Hizmetleriniz ile ilgili sektör mensuplarına bir çağrınız olacak mı?
Çemberlitaş’taki merkez bina ve Kuyumcukent Ofisimiz ile meslektaşlarımız için hizmet odaklı olarak çalışmaya devam ediyoruz. Kapalıçarşı bölgesindeki atölyeler, zaten başlı başına bir ciddi rakam oluşturuyor. Ayrıca, Kuyumcukent bölgesinde böyle bir potansiyel var.
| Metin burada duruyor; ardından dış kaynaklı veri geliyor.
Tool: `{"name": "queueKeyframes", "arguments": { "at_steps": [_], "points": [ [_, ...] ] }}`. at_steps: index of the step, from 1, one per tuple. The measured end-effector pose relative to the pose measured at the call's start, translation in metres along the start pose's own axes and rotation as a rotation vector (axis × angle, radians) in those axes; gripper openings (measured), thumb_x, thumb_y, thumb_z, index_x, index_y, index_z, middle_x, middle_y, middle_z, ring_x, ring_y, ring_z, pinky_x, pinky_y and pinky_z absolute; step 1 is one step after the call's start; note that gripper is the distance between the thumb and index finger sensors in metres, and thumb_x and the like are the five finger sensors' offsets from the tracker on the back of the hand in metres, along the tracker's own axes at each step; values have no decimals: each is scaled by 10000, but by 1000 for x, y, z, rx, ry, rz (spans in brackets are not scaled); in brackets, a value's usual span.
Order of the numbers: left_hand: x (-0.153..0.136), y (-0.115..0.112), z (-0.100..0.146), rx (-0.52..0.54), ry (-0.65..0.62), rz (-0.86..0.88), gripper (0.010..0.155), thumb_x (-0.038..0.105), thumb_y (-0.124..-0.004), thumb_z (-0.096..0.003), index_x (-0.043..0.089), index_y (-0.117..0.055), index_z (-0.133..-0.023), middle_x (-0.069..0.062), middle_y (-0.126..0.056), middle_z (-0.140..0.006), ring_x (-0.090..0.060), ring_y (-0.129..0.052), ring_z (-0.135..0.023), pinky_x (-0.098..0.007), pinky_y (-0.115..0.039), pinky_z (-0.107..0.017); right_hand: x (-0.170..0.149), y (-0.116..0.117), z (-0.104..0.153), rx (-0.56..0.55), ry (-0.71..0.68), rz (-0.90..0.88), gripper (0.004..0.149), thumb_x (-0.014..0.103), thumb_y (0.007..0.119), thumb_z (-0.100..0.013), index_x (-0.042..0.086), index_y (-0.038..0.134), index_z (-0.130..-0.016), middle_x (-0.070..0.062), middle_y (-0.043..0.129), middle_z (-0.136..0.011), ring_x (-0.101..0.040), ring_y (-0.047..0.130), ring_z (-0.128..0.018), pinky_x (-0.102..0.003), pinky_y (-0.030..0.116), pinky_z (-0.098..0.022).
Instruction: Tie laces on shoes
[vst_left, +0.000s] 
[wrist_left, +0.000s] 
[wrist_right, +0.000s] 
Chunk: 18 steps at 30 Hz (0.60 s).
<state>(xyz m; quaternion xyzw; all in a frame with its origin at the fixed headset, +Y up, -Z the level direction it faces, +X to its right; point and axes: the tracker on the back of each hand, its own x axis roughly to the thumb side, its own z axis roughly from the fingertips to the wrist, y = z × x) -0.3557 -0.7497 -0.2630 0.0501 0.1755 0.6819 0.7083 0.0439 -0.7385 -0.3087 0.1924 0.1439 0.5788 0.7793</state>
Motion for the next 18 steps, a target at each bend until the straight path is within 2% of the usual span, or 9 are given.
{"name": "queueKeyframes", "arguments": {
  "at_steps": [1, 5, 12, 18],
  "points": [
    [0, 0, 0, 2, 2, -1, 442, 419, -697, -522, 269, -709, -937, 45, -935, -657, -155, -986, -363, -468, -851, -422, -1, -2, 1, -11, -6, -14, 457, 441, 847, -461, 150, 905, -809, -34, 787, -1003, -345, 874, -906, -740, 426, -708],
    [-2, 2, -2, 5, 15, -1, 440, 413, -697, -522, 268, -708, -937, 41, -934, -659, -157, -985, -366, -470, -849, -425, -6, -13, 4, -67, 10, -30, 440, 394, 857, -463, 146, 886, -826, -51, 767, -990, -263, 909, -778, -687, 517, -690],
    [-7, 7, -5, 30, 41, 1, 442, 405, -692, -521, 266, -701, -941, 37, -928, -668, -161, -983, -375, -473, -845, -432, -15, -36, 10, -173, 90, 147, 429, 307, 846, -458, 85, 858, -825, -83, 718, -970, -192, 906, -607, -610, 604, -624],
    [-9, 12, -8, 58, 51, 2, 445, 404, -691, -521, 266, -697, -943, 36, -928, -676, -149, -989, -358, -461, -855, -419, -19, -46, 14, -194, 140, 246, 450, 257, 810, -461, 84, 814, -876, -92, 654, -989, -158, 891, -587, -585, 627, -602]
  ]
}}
Sektörümüzün kümelendiği bu iki merkezde üye işlemlerinden ithalat-ihracatta expertiz hizmetlerine, ayar hizmetinden sertifikasyona, farklı mesleki kurslarından yayınlara kadar birçok alanda hizmet veriyoruz. Meslektaşlarımızdan ricamız; hizmetlerini bizden alarak Oda’larına sahip çıkmalarıdır. Sizlerin de büyük desteğiyle hizmet birimlerimizi büyüterek daha hızlı ve verimli çalışmalar yapmayı hedefliyoruz.
GLT Anadolu Pırlanta Seminerleri yeniden başlayacak mı?
GLT Laboratuvarımız ile bugüne kadar 15’e yakın ilde yaptığımız Pırlanta Seminerleri çok verimli geçti. Sektörün pırlanta ile ilgili bilgilendirilerek böylece daha bilinçli bir pazarlama yapması gerektiğine inanarak bu eğitimleri başlattık ve illerimizden gelen talepten de çok memnunuz. Yaz döneminde ara verdik, Ekim ayı ile birlikte Pırlanta Seminerlerimiz Anadolu’da artarak devam edecek.